Oración Cuaresmal en Monasterios de España

27 de Marzo 2025
Nos unimos como comunidad orante a la iniciativa de la Fundación DeClausura que organizó la segunda Oración Cuaresmal en monasterios, conventos. y abadías de todas las diócesis españolas.
En el Monasterio de Canonesas nos unimos a esta iniciativa de oración contemplativa por segundo año consecutivo.

Comenzamos leyendo unos párrafos del mensaje del Papa Francisco para la Cuaresma 2025:
hagamos este viaje juntos. La vocación de la Iglesia es caminar juntos, ser sinodales [2]. Los cristianos están llamados a hacer camino juntos, nunca como viajeros solitarios. El Espíritu Santo nos impulsa a salir de nosotros mismos para ir hacia Dios y hacia los hermanos, y nunca a encerrarnos en nosotros mismos [3]. Caminar juntos significa ser artesanos de unidad, partiendo de la dignidad común de hijos de Dios (cf. Ga 3,26-28); significa caminar codo a codo, sin pisotear o dominar al otro, sin albergar envidia o hipocresía, sin dejar que nadie se quede atrás o se sienta excluido. Vamos en la misma dirección, hacia la misma meta, escuchándonos los unos a los otros con amor y paciencia.
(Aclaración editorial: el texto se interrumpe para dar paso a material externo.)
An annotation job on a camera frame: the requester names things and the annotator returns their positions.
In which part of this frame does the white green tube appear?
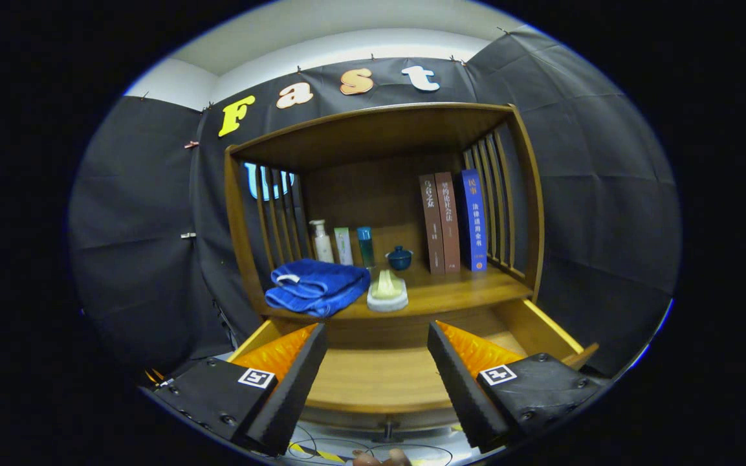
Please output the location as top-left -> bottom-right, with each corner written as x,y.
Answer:
334,227 -> 354,266

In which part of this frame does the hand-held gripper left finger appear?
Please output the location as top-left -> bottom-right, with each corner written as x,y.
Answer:
146,322 -> 328,456

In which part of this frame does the teal bottle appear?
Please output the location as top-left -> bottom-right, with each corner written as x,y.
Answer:
357,227 -> 375,269

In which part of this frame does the blue lidded teacup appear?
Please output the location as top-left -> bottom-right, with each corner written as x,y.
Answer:
386,245 -> 413,271

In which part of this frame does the reddish brown book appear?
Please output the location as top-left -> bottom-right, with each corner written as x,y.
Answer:
434,172 -> 461,273

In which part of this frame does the green soap bar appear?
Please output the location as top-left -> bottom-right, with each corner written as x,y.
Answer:
371,270 -> 404,300

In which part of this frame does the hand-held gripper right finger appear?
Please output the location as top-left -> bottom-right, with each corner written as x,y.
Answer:
427,321 -> 608,454

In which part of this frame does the folded blue towel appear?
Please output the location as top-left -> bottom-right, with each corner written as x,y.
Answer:
265,258 -> 371,318

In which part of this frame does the wooden drawer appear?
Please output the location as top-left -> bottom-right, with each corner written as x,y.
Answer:
227,298 -> 600,444

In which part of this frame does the dark brown book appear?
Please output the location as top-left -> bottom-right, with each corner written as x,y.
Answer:
419,173 -> 446,275

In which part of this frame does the yellow black floor tape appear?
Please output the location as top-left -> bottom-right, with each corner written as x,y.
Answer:
289,442 -> 347,464

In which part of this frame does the white pump bottle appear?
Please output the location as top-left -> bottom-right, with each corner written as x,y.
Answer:
309,219 -> 335,264

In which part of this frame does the wooden countertop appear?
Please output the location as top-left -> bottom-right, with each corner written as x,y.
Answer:
263,259 -> 534,321

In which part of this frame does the black backdrop cloth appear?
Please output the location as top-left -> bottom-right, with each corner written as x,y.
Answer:
67,26 -> 682,379

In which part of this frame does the wooden cabinet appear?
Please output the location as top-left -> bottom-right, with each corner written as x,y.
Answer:
224,102 -> 545,350

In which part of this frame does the blue book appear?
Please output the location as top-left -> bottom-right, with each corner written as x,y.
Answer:
460,169 -> 488,272

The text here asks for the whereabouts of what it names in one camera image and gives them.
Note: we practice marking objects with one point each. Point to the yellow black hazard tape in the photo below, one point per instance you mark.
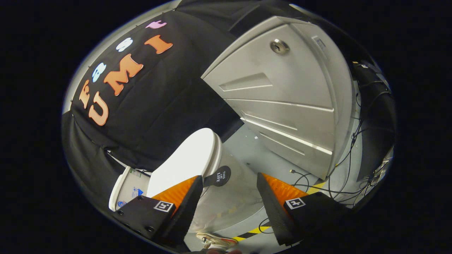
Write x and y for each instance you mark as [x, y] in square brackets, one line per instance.
[256, 231]

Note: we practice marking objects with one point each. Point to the grey cabinet with white top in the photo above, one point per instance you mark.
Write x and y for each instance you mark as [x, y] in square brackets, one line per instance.
[282, 91]

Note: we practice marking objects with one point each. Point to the white toilet tank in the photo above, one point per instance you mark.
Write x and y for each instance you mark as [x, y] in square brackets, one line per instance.
[130, 190]

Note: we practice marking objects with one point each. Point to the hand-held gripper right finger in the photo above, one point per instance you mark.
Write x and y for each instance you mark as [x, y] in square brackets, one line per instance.
[273, 215]

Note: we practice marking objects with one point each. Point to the white toilet lid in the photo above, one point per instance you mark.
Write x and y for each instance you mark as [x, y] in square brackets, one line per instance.
[190, 158]

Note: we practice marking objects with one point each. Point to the black round lid lift tab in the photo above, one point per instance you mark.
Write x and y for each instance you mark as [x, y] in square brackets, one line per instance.
[220, 176]

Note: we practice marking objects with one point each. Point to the white toilet bowl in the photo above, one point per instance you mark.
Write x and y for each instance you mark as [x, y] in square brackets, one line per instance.
[229, 204]

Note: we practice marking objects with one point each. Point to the person's shoe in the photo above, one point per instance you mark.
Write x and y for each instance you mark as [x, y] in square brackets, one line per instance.
[215, 241]

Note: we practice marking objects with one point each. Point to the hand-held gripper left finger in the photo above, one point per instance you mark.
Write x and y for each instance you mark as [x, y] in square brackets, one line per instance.
[185, 215]

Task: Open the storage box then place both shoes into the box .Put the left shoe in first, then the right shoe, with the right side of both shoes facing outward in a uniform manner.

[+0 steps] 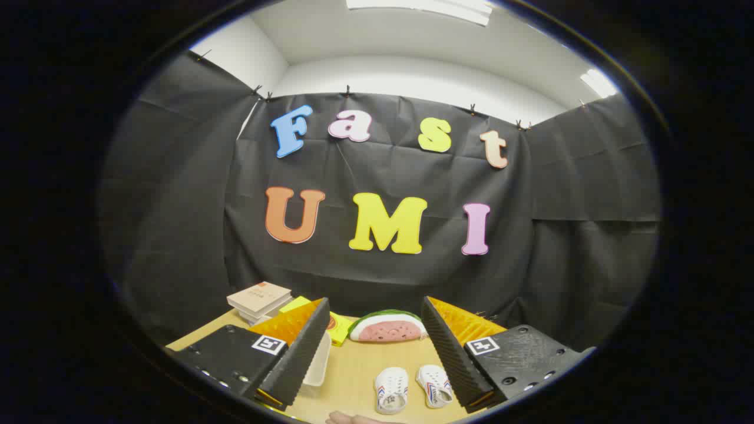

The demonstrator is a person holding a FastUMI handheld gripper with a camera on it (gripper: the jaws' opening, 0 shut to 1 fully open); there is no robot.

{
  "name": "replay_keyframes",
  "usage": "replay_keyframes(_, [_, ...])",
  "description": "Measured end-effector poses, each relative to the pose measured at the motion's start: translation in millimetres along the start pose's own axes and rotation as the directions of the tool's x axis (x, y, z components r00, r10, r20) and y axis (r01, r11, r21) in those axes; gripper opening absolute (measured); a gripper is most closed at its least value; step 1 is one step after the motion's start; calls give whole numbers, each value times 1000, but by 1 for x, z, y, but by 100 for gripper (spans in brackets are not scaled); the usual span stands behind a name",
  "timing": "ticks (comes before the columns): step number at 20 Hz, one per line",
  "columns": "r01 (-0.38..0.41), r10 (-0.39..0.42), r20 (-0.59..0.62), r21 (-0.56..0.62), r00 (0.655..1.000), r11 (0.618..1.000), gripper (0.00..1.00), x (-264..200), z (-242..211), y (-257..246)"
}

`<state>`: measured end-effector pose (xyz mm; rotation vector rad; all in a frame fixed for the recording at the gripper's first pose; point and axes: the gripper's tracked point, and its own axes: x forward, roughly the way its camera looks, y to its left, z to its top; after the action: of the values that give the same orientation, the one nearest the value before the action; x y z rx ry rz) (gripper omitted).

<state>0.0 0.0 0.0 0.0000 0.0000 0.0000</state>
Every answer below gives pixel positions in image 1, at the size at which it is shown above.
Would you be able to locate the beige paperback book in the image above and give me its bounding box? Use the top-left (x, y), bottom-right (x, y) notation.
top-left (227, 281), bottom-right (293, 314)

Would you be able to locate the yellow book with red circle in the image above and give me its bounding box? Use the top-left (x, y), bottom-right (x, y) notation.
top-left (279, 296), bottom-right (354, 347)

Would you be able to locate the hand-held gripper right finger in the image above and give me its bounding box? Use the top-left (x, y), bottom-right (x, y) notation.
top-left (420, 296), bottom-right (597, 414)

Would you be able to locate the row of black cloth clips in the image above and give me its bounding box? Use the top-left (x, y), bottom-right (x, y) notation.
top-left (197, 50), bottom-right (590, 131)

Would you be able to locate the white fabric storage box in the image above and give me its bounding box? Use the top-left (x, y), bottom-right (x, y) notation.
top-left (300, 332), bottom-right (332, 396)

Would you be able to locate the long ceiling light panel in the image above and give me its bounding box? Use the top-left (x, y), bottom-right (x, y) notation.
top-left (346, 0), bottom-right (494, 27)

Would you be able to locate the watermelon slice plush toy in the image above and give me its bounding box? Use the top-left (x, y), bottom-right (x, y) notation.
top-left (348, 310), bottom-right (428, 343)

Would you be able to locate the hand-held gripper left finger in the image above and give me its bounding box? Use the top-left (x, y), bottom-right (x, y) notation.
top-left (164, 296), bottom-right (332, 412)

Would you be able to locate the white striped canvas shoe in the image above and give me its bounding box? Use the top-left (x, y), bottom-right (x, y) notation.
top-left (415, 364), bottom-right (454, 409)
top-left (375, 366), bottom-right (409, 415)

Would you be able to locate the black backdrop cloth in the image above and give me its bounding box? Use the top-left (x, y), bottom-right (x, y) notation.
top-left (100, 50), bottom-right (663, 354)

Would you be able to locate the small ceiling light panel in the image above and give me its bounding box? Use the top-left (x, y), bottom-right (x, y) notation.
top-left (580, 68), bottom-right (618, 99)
Y continuamos con la oración de vísperas.
V/.- Dios mío, ven en mi auxilio.
R/.- Señor date prisa en socorrerme.
Gloria al Padre, y al Hijo, y al Espíritu Santo.
Como era en el principio, ahora y siempre, por los siglos de los siglos. Amén.
SALMOS Y CÁNTICO
131.I -Que tus fieles, señor, te vitoreen al entrar en tu morada.
131.II -El Señor ha elegido a Sión, ha deseado vivir en ella.
Cántico Ap. 11 – El Señor le dio el poder, el honor y el reino, y todos los pueblos le servirán.
LECTURA, Hechos 4, 32-35
REFLEXIÓN por zuster Hanna, priora general de la Asociación de Canonesas del Santo Sepulcro.
MAGNIFICAT
PRECES
PADRE NUESTRO
ORACIÓN FINAL. Oración del jubileo de la Esperanza
Padre que estás en el cielo,
la fe que nos has donado en
tu Hijo Jesucristo, nuestro hermano,
y la llama de caridad
infundida en nuestros corazones por el Espíritu Santo,
despierten en nosotros la bienaventurada esperanza
en la venida de tu Reino.Tu gracia nos transforme
en dedicados cultivadores de las semillas del Evangelio
que fermenten la humanidad y el cosmos,
en espera confiada
de los cielos nuevos y de la tierra nueva,
cuando vencidas las fuerzas del mal,
se manifestará para siempre tu gloria.La gracia del Jubileo
reavive en nosotros, Peregrinos de Esperanza,
el anhelo de los bienes celestiales
y derrame en el mundo entero
la alegría y la paz
de nuestro Redentor.A ti, Dios bendito eternamente,
sea la alabanza y la gloria por los siglos.Amén.